▶ [BRIEF] I need the number of lines in the following entries that hold the word "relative", and no other text.

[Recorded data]
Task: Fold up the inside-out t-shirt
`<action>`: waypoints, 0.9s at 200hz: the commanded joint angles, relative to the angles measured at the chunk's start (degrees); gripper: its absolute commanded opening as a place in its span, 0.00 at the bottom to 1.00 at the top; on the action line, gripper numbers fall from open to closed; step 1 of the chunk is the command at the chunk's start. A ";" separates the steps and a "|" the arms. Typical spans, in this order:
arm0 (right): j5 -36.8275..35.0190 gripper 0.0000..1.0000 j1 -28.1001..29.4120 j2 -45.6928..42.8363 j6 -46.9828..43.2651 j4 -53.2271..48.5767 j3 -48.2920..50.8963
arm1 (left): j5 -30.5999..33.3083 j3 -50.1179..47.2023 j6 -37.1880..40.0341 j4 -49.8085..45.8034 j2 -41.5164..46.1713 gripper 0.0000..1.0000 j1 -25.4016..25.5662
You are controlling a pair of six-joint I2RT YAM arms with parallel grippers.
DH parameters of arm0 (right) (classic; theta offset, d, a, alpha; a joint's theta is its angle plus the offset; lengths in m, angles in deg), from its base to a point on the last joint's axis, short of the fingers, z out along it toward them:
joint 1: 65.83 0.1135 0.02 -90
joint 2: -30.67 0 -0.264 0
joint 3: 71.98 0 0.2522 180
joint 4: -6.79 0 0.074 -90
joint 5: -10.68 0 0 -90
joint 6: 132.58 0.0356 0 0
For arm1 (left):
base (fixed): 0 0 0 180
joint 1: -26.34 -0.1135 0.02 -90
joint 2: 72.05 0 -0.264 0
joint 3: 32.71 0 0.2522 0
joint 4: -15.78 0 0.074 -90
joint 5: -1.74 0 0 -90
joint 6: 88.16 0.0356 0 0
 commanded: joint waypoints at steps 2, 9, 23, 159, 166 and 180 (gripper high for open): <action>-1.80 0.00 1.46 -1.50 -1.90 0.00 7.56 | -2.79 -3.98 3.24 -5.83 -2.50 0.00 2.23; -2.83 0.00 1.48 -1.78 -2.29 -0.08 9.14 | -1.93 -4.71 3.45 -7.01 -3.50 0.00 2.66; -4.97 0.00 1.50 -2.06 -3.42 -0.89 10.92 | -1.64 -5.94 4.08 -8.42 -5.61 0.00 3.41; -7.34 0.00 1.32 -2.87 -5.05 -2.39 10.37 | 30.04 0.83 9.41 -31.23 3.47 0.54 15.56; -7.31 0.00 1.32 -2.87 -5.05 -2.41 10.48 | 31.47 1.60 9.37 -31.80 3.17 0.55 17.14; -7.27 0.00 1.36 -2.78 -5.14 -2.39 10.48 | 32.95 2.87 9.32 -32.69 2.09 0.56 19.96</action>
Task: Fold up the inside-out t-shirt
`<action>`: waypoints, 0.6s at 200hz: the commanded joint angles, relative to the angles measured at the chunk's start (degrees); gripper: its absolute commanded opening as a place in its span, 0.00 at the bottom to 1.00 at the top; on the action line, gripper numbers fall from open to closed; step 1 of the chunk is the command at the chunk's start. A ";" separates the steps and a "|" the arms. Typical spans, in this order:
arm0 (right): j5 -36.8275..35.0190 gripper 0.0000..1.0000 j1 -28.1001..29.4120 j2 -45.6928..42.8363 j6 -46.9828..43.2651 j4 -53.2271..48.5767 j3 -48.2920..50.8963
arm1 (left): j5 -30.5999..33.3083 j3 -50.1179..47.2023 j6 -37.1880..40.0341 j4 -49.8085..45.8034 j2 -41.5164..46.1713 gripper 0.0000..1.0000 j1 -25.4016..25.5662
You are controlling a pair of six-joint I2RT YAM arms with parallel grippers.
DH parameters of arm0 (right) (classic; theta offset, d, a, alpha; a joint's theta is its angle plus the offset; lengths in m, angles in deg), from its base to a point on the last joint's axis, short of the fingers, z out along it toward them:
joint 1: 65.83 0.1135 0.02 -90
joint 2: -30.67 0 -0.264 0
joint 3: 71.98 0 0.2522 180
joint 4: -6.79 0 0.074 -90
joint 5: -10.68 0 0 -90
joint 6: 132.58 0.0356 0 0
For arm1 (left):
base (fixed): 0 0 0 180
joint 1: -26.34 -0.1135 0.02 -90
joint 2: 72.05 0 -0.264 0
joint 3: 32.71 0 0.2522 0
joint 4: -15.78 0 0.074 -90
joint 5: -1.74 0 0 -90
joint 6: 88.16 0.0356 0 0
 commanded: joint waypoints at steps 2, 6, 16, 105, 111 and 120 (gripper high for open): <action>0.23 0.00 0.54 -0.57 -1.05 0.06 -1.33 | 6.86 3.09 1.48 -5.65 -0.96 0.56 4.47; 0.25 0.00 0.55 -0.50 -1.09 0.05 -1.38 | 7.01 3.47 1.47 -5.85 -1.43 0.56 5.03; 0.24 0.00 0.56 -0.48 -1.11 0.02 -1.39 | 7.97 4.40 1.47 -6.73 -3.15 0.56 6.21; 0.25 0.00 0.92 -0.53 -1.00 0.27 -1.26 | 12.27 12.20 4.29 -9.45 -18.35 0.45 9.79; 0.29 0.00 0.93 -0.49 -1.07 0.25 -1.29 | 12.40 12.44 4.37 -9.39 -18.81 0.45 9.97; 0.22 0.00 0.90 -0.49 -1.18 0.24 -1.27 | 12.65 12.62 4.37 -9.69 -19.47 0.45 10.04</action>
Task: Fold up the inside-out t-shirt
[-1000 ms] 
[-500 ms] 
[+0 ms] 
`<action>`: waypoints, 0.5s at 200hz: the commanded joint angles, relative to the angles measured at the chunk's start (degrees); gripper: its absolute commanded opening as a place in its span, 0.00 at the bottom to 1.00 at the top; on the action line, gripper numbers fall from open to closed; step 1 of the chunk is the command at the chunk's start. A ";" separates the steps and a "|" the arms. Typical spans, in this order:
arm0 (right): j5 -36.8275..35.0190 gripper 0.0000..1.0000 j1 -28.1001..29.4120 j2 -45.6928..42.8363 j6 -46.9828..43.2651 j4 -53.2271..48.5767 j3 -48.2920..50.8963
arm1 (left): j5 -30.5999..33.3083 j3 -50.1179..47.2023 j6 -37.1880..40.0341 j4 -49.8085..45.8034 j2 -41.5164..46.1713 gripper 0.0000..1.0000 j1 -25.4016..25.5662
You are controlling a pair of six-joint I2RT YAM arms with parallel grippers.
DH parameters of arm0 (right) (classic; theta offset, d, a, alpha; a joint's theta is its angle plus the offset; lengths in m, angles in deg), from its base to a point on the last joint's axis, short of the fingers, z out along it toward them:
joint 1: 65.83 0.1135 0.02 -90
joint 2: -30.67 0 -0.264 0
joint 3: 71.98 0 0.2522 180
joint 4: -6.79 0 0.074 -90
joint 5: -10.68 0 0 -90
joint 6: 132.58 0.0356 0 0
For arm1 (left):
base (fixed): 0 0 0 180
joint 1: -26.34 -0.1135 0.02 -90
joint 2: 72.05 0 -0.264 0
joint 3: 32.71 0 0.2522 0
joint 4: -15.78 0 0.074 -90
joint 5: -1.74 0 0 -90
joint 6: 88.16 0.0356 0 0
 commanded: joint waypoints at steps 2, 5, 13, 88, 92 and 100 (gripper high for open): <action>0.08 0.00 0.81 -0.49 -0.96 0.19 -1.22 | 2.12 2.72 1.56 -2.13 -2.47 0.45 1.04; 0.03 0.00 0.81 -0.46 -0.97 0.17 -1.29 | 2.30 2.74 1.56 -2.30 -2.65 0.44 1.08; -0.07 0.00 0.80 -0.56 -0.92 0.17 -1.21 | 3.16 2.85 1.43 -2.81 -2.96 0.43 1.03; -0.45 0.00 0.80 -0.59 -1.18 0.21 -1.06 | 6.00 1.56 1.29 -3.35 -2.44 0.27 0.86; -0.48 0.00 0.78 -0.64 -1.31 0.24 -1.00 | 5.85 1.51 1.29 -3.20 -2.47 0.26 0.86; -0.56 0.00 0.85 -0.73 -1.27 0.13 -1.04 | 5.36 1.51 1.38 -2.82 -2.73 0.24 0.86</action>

▶ [ANSWER FOR THE TASK] 3